Senyumnya mengembang tatkala di remangnya kegelapan, ia melihat masih banyak lauk pauk yang tersisa tatkala membuka tudung saji.
"Aku tahu mama pasti peduli. Dia sisain aku maianannya," ujar Zara dengan senyum mengembang.
Gadis itu segera meraih piring dan mengisinya dengan nasi beserta ayam goreng kesukaannya. Namun, baru saja sesuap, piring di depannya sudah ditarik paksa begitu saja.
"Mau mencuri?!"
Zara terlonjak, tubuhnya bergetar tatkala tahu siapa yang kini berdiri di sebelahnya. Papanya. Percayalah, hukuman Papa lebih meneyeramkan.
"Pa-pa, Zara la ... par," ujar Zara dengan kepala menunduk dalam.
Papa mendengus, ia menarik Zara menuju ruang keluarga yang memang lampunya belum dimatikan. Lelaki itu mendorong Zara kasar hingga terduduk di lantai. Bahkan tak iba saat melihat luka Zara yang dilapisi kain kasa kembali terbuka. Ia Meletakkan piring tadi tepat di depan putri bungsunya.
"Kamu boleh makan, asalkan jangan pakai tangan."
Zara menatap bingung sang Papa, bagaimana ia bisa makan tanpa tangan?
"Em, mau disuapi Papa, ya?" tanya Zara polos.

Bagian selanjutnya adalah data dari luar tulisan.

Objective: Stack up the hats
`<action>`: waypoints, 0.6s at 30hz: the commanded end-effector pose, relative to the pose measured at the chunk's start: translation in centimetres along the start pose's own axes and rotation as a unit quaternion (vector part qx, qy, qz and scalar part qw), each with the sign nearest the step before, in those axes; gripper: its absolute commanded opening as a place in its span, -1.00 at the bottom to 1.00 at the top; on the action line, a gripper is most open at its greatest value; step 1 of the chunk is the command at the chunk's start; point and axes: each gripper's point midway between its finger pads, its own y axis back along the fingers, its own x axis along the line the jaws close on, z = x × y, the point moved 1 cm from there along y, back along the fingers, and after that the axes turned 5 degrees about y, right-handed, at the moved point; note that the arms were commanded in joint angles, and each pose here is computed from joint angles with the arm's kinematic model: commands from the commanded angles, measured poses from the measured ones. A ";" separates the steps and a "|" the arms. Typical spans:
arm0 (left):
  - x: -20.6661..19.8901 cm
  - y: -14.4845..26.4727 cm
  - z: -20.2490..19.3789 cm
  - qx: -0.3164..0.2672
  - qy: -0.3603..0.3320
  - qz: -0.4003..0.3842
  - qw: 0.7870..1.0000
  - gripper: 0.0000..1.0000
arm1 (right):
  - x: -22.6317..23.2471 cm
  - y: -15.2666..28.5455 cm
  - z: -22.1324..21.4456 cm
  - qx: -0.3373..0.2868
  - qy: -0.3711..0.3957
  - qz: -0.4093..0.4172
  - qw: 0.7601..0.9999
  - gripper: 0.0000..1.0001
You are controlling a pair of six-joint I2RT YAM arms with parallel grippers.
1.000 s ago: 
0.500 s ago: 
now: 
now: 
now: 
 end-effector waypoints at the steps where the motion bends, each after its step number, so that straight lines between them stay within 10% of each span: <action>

Sosok jangkung yang berdiri di depannya tertawa kencang. Ia menunjuk dirinya sendiri, "Saya suapin kamu? Mana bisa? Jijik yang ada."
Rasa nyeri kembali menjalar dalam dada Zara. Gadis itu menunduk, menatap nasi di depannya. Apa untuk makan pun, ia harus seperti ini dulu? Diperlakukan macam hewan.
Papa Zara sendiri sudah mendudukkan diri di sofa sembari bersedekap dada.
"Cepat makan, saya awasi kamu dari sini. Kalau kamu pakai tangan, saya nggak segan-segan injak tangan kamu seperti yang kamu lakukan ke Citra!"
Namun, karena rasa lapar, Zara menuruti, walau dalam hati ia ingin pergi. Daripada perutnya melilit, ia lebih memilih untuk memajukan kepalanya ke piring. Makan seperti hewan.
"Gitu aja nangis, cengeng!"
Zara menghiraukan ucapan sang Papa. Ia masih sibuk makan dengan tangisan. Namun, lama kelamaan ia pegal juga karena terus membungkuk. Pada akhirnya, Zara tanpa sadar meraih nasi terakhir dengan tangan kanannya. Dan Papa murka.
Lelaki itu langsung menendang kasar piring Zara. Sebelum akhirnya menginjak paksa tangan Zara. Keras, kuat, dan lama. Itu mampu membuat air mata Zara kembali mengalir deras. Papa dan Mama sama kejamnya jika dengan dirinya.
"Sakit Papa, tolong!" Zara meronta, bersusah payah menarik tangannya yang diinjak.
Namun, bukannya melepaskan, Papa malah menjambak kuat rambutnya. Sebisa mungkin, Zara tetap membuka mata saat rasa pusing mendera.
Tapi tak bisa, kegelapan segera menyerangnya. Untuk beristirahat sejenak dari kejamnya dunia.
"Papa jahat."
Itu yang Zara ucapkan sebelum benar-benar hilang kesadaran.